PROVIDED ENTRIES

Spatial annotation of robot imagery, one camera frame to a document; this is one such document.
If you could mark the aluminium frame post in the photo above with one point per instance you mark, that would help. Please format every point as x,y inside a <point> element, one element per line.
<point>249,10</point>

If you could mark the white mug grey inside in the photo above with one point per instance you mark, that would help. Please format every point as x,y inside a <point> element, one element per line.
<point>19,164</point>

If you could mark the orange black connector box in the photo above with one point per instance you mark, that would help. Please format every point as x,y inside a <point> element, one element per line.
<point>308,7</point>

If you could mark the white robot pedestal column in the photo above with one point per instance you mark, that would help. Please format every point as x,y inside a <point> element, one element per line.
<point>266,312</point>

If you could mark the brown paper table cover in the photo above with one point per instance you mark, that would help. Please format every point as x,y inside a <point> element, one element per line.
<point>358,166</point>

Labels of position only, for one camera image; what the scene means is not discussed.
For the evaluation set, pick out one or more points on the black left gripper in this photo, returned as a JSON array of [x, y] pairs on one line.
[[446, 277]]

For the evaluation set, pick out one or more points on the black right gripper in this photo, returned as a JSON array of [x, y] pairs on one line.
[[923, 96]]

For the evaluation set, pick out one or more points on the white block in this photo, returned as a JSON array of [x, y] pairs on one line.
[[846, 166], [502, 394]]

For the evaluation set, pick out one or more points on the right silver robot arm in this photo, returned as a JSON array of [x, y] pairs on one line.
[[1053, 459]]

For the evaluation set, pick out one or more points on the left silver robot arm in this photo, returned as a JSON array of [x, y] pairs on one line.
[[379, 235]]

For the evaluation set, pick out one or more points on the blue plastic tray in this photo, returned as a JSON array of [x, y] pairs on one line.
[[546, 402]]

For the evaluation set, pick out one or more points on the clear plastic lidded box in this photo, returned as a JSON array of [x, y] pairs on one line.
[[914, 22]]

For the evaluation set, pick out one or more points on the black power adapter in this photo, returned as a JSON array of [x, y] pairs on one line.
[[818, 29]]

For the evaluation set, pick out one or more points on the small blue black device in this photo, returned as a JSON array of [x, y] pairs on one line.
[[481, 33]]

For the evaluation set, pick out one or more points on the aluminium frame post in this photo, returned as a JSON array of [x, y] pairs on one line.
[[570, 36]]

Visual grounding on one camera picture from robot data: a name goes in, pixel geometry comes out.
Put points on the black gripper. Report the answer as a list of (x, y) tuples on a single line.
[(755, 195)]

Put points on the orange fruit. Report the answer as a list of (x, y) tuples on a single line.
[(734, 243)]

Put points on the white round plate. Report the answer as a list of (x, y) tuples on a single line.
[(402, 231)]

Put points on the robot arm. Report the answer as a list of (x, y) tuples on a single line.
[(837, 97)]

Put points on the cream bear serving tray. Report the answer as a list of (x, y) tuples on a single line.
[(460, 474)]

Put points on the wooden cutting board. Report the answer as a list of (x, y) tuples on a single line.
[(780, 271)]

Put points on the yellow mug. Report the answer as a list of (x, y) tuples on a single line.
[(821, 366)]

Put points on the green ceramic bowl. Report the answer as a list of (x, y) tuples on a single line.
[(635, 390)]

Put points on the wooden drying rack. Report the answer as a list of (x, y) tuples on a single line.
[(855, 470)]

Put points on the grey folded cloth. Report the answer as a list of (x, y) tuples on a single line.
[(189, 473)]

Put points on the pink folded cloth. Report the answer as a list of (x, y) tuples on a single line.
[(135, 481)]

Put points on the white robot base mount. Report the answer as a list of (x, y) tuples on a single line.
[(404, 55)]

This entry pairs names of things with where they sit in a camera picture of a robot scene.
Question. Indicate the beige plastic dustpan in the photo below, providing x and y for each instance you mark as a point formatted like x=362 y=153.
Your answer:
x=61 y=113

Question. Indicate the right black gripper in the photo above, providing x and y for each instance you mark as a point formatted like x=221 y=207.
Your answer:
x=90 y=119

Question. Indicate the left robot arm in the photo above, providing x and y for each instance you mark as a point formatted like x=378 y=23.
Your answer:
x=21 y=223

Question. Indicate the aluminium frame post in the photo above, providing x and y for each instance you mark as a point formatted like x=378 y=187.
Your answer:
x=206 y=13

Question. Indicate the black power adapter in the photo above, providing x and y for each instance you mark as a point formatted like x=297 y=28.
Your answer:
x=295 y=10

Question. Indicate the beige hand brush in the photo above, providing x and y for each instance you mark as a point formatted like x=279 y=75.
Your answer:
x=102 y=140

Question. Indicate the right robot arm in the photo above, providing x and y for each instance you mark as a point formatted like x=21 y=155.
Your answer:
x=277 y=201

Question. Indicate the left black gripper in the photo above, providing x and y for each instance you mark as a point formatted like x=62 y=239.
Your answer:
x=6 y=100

WHAT THE TASK ASKS
Return the whole listing, keeping each word as it stands.

ANSWER BOX
Spatial annotation of robot imagery, one camera frame to a document; this is one such document.
If you could mark the aluminium frame post in the photo above with one point per instance you mark, that would help. Please format every point as x,y inside a <point> element, one element per line.
<point>249,10</point>

If you could mark the white mug grey inside in the photo above with one point per instance you mark, that would help. Please format every point as x,y inside a <point> element, one element per line.
<point>19,164</point>

If you could mark the orange black connector box in the photo above with one point per instance you mark, that would help. Please format every point as x,y inside a <point> element, one element per line.
<point>308,7</point>

If you could mark the white robot pedestal column in the photo above with one point per instance you mark, that would help. Please format every point as x,y inside a <point> element, one element per line.
<point>266,312</point>

If you could mark the brown paper table cover in the photo above with one point per instance you mark, that would help. Please format every point as x,y inside a <point> element, one element per line.
<point>358,166</point>

Labels of position only, for one camera image; what the scene means is not discussed.
For the evaluation set, pick out one or more points on the black left gripper in this photo, returned as a JSON array of [x, y] pairs on one line.
[[446, 277]]

For the evaluation set, pick out one or more points on the black right gripper in this photo, returned as a JSON array of [x, y] pairs on one line.
[[923, 96]]

For the evaluation set, pick out one or more points on the white block in this photo, returned as a JSON array of [x, y] pairs on one line.
[[846, 166], [502, 394]]

For the evaluation set, pick out one or more points on the right silver robot arm in this photo, returned as a JSON array of [x, y] pairs on one line.
[[1053, 459]]

For the evaluation set, pick out one or more points on the left silver robot arm in this photo, returned as a JSON array of [x, y] pairs on one line.
[[379, 235]]

For the evaluation set, pick out one or more points on the blue plastic tray in this photo, returned as a JSON array of [x, y] pairs on one line.
[[546, 402]]

For the evaluation set, pick out one or more points on the clear plastic lidded box in this photo, returned as a JSON array of [x, y] pairs on one line.
[[914, 22]]

For the evaluation set, pick out one or more points on the black power adapter in this photo, returned as a JSON array of [x, y] pairs on one line.
[[818, 29]]

For the evaluation set, pick out one or more points on the small blue black device in this photo, returned as a JSON array of [x, y] pairs on one line.
[[481, 33]]

For the evaluation set, pick out one or more points on the aluminium frame post in this photo, returned as a JSON array of [x, y] pairs on one line.
[[570, 36]]

Visual grounding on one camera picture from robot data: a name goes in, pixel geometry comes out.
Put points on the black gripper. Report the answer as a list of (x, y) tuples on a single line.
[(755, 195)]

Put points on the orange fruit. Report the answer as a list of (x, y) tuples on a single line.
[(734, 243)]

Put points on the white round plate. Report the answer as a list of (x, y) tuples on a single line.
[(402, 231)]

Put points on the robot arm. Report the answer as a list of (x, y) tuples on a single line.
[(837, 97)]

Put points on the cream bear serving tray. Report the answer as a list of (x, y) tuples on a single line.
[(460, 474)]

Put points on the wooden cutting board. Report the answer as a list of (x, y) tuples on a single line.
[(780, 271)]

Put points on the yellow mug. Report the answer as a list of (x, y) tuples on a single line.
[(821, 366)]

Put points on the green ceramic bowl. Report the answer as a list of (x, y) tuples on a single line.
[(635, 390)]

Put points on the wooden drying rack. Report the answer as a list of (x, y) tuples on a single line.
[(855, 470)]

Put points on the grey folded cloth. Report the answer as a list of (x, y) tuples on a single line.
[(189, 473)]

Put points on the pink folded cloth. Report the answer as a list of (x, y) tuples on a single line.
[(135, 481)]

Put points on the white robot base mount. Report the answer as a list of (x, y) tuples on a single line.
[(404, 55)]

This entry pairs names of things with where they sit in a camera picture of a robot scene.
Question. Indicate the beige plastic dustpan in the photo below, providing x and y for each instance you mark as a point formatted like x=362 y=153.
Your answer:
x=61 y=113

Question. Indicate the right black gripper in the photo above, providing x and y for each instance you mark as a point formatted like x=221 y=207.
Your answer:
x=90 y=119

Question. Indicate the left robot arm in the photo above, providing x and y for each instance you mark as a point formatted like x=378 y=23.
Your answer:
x=21 y=223

Question. Indicate the aluminium frame post in the photo above, providing x and y for each instance you mark as a point formatted like x=378 y=187.
Your answer:
x=206 y=13

Question. Indicate the black power adapter in the photo above, providing x and y for each instance you mark as a point formatted like x=297 y=28.
Your answer:
x=295 y=10

Question. Indicate the beige hand brush in the photo above, providing x and y for each instance you mark as a point formatted like x=279 y=75.
Your answer:
x=102 y=140

Question. Indicate the right robot arm in the photo above, providing x and y for each instance you mark as a point formatted like x=21 y=155.
Your answer:
x=277 y=201

Question. Indicate the left black gripper in the photo above, providing x and y for each instance you mark as a point formatted like x=62 y=239.
Your answer:
x=6 y=100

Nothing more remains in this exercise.